AuthorAllen, Robert D.
  1. AN INTRODUCTION TO THE POLARIZING AREA OF GLOBAL WARMING

    THE ISSUE of global warming or climate change remains a polarizing subject and a continuing source of heated political, social, and economic debate. On one end of the spectrum, there are those who subscribe to the belief that global warming poses a devastating threat to continued life on the planet. This group points to the intensified hurricanes that have battered the South in the last few years (Katrina, Rita, and others), flooding coastlines, the raging wildfires in the West, the El Nino phenomenon, droughts in Africa, rising sea levels in Asia, and a host of other matters as signs of a serious existing problem and as frightening signals of things yet to come. It has been argued in some American courtrooms that human-induced global warming has, among other things, reduced California's snow pack--a vital source of fresh water, raised sea levels along California's coastline, increased ozone pollution in urban areas, increased the threat of wildfires, and cost the State of California millions of dollars in assessing those impacts and preparing for future impacts. (1) On the other end of the spectrum, there are those who maintain that the "threat of catastrophic global warming [is] the greatest hoax ever perpetrated on the American people." (2)
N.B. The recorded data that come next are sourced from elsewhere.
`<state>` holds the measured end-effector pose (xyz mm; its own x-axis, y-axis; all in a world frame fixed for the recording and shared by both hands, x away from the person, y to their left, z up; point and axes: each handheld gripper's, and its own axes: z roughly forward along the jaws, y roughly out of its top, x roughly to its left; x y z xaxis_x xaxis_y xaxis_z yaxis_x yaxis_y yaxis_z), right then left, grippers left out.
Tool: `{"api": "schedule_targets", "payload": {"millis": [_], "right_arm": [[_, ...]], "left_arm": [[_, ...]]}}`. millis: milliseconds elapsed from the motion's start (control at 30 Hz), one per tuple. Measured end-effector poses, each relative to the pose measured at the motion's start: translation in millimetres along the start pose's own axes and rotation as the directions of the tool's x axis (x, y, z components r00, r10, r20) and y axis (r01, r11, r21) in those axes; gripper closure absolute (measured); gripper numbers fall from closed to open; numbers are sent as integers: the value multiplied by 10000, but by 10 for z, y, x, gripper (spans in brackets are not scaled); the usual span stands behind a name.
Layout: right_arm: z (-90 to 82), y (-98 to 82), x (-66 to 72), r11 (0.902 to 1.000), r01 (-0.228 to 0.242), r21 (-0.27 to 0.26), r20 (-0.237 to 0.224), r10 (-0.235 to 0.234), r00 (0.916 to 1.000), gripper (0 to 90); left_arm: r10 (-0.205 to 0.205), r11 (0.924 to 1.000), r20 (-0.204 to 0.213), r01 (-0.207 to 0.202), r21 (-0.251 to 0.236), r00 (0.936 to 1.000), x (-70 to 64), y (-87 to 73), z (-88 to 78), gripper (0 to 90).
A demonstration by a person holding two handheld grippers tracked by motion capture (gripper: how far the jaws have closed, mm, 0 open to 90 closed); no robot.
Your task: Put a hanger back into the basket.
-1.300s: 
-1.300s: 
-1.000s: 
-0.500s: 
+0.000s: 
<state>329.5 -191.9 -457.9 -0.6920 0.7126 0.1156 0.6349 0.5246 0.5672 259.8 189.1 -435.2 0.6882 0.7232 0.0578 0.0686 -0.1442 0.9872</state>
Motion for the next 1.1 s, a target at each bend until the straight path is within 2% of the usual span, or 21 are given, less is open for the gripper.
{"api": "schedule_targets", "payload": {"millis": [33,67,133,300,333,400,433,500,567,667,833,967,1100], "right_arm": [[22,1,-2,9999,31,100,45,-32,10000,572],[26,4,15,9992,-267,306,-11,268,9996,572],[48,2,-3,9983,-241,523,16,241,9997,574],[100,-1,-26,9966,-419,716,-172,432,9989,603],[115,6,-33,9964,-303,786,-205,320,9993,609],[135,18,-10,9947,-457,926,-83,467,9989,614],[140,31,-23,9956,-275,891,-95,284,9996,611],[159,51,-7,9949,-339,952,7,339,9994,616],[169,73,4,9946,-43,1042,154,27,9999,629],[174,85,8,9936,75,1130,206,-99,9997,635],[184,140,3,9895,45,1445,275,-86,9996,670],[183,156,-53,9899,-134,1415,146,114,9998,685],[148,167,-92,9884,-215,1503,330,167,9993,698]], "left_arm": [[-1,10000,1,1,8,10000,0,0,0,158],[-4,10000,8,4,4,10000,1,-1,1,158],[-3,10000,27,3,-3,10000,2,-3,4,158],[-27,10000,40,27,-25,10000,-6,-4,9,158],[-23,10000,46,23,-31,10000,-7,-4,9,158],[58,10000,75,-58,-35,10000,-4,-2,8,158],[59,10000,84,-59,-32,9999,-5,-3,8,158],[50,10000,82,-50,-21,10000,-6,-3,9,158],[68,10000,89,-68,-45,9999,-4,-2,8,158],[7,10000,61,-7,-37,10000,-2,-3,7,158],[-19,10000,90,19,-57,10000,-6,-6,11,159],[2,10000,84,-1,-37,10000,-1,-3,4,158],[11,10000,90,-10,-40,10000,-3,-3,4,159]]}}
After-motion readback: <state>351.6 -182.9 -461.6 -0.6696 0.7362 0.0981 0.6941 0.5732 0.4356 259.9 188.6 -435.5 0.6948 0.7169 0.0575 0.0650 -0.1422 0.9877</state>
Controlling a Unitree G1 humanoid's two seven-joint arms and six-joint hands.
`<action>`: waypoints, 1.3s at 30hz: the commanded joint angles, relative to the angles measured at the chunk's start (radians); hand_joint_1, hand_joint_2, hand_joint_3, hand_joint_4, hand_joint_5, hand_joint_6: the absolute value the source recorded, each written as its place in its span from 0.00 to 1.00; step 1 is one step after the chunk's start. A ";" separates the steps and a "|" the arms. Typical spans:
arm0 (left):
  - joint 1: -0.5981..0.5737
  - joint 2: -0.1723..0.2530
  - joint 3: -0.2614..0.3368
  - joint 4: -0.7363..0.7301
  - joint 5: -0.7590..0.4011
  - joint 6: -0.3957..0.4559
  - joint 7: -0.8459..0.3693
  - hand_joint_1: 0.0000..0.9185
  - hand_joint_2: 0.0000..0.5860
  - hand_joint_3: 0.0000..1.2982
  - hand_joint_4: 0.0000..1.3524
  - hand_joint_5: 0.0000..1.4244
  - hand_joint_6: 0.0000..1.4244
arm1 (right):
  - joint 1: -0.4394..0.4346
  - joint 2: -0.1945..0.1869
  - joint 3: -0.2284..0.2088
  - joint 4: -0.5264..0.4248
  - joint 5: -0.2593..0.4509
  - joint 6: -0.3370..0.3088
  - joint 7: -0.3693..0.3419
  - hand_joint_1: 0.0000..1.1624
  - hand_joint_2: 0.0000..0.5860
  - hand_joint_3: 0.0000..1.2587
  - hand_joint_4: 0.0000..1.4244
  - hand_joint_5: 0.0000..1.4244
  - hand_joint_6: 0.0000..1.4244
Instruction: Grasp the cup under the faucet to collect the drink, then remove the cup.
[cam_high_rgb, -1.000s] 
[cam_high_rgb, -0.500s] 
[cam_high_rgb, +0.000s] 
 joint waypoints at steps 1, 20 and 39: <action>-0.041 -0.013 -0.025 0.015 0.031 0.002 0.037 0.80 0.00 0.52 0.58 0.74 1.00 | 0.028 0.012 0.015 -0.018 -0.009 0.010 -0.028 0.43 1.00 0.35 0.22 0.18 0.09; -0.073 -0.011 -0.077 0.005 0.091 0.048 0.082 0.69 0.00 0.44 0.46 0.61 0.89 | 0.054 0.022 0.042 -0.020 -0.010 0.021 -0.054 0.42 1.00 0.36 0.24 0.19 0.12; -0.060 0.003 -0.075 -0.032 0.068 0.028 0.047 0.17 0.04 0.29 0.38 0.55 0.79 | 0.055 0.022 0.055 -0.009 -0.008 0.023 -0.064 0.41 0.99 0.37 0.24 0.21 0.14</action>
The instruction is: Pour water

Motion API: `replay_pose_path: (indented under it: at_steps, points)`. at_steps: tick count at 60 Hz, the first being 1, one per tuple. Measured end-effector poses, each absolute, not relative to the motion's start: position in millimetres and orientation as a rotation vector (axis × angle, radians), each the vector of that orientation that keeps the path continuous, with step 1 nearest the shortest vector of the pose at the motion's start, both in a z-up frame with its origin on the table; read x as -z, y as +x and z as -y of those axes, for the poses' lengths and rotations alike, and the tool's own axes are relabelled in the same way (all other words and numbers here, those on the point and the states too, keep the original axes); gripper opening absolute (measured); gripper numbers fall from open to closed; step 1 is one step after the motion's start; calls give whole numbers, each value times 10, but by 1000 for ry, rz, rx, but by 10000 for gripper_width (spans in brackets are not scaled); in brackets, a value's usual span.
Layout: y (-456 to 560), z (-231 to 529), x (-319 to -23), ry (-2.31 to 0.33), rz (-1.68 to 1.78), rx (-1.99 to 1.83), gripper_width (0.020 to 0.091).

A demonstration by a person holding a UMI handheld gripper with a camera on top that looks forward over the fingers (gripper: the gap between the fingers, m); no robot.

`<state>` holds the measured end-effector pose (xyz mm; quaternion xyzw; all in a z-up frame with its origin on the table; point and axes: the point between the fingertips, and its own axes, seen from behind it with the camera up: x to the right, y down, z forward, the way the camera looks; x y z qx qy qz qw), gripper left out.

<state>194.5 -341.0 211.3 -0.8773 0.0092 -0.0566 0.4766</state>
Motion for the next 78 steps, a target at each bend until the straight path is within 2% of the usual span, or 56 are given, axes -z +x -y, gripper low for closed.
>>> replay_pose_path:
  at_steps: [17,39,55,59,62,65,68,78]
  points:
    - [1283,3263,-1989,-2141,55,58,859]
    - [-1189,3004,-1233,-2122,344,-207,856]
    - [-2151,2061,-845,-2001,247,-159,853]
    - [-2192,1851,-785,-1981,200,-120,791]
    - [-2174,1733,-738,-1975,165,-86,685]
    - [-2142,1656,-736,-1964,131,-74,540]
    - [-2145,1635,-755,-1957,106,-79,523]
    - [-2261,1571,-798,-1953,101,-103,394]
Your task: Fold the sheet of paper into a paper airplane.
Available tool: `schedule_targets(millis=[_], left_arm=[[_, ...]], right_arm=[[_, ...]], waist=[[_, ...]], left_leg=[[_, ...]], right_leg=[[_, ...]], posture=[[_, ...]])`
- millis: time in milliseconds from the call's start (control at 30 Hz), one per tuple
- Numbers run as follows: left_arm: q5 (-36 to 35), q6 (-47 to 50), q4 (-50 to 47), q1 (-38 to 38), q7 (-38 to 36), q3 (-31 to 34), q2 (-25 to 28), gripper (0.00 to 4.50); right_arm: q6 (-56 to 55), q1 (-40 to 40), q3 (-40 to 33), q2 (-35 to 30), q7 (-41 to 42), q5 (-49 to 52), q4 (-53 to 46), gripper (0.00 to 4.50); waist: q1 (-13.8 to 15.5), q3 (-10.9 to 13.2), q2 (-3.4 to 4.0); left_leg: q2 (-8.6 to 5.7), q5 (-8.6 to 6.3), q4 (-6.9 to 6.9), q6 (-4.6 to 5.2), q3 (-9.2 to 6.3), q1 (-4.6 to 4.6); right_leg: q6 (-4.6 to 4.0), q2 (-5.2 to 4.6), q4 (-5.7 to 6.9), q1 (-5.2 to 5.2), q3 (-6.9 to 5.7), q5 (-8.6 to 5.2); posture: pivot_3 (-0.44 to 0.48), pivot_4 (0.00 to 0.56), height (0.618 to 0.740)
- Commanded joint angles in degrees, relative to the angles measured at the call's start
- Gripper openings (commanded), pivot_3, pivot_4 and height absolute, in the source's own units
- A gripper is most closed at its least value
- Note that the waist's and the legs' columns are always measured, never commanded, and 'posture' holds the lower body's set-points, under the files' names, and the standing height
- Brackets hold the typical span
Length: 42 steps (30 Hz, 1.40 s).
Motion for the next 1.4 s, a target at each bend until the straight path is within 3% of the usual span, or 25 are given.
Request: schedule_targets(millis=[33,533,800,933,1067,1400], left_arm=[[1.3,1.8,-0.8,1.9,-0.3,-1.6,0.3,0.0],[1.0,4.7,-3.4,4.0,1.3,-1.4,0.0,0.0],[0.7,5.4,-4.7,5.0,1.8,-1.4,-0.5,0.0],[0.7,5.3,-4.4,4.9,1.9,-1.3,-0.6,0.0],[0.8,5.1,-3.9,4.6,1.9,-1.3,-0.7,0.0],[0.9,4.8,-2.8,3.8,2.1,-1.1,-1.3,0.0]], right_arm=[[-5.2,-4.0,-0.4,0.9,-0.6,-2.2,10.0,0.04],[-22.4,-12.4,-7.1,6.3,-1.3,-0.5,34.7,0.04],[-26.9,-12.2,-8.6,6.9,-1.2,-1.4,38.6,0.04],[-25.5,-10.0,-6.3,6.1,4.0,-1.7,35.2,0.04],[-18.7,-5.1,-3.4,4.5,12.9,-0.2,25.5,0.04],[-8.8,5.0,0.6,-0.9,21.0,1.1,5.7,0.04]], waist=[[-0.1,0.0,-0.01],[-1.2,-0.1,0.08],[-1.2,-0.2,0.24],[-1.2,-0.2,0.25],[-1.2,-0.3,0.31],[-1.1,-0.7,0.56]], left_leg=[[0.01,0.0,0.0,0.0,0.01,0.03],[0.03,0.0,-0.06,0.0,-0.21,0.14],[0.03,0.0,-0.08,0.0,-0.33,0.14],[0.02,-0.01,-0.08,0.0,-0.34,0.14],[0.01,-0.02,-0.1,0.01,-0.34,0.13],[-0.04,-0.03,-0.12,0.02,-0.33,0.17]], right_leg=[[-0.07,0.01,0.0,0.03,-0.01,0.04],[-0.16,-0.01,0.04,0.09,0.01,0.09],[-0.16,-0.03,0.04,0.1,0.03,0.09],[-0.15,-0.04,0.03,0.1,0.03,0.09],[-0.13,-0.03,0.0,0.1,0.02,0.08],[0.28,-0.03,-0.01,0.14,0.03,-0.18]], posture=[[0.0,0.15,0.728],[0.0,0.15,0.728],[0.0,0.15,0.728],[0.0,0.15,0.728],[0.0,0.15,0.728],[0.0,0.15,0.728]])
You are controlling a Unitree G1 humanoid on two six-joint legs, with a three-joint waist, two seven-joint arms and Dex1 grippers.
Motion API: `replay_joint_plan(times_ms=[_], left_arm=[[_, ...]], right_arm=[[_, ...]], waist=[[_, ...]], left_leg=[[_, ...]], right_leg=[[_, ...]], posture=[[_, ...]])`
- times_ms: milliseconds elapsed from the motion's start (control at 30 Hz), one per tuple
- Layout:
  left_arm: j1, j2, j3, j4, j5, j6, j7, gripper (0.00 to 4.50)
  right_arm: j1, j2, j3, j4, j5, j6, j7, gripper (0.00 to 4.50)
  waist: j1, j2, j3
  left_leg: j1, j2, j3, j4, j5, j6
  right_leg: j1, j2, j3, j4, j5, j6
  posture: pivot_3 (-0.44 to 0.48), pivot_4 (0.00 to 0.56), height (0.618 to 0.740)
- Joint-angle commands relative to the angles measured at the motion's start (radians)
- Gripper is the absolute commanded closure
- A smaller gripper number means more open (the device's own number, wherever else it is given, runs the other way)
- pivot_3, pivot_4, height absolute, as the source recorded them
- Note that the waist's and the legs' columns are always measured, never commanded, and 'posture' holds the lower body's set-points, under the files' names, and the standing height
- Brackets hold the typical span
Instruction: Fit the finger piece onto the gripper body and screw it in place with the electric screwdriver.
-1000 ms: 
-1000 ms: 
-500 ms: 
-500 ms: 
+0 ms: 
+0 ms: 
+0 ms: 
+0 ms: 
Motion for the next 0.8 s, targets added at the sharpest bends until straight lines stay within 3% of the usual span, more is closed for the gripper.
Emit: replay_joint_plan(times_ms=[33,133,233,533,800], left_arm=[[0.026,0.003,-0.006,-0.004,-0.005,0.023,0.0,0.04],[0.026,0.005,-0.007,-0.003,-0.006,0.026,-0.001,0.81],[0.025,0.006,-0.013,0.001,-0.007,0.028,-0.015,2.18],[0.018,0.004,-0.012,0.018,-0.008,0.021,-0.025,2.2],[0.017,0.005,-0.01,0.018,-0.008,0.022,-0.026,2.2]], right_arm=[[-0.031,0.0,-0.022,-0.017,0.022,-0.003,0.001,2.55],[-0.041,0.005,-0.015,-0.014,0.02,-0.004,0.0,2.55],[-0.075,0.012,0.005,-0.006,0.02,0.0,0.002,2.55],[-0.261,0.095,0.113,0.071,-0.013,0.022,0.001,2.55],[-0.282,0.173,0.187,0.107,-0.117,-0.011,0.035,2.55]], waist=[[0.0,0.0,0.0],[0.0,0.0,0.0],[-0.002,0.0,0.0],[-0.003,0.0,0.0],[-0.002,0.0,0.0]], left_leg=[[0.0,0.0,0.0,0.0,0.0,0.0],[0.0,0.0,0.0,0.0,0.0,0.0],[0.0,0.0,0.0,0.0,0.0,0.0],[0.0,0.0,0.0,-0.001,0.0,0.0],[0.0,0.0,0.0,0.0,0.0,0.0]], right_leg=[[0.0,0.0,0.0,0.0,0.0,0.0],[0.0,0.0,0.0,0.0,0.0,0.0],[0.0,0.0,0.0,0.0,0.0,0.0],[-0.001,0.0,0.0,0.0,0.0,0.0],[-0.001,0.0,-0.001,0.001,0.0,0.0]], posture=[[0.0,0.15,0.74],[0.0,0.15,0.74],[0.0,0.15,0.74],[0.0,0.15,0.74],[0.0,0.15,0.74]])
    This article is not a foray into the political debate on global warming; but instead, it is intended to provide insurance and reinsurance professionals and practitioners with an overview of global warming, the legal theories, defenses, and early results in underlying litigation predicated upon global warming, and some of the coverage issues and defenses that may be presented by global warming claims. Global warming is an emerging, dynamic area with enormous implications to the insurance industry.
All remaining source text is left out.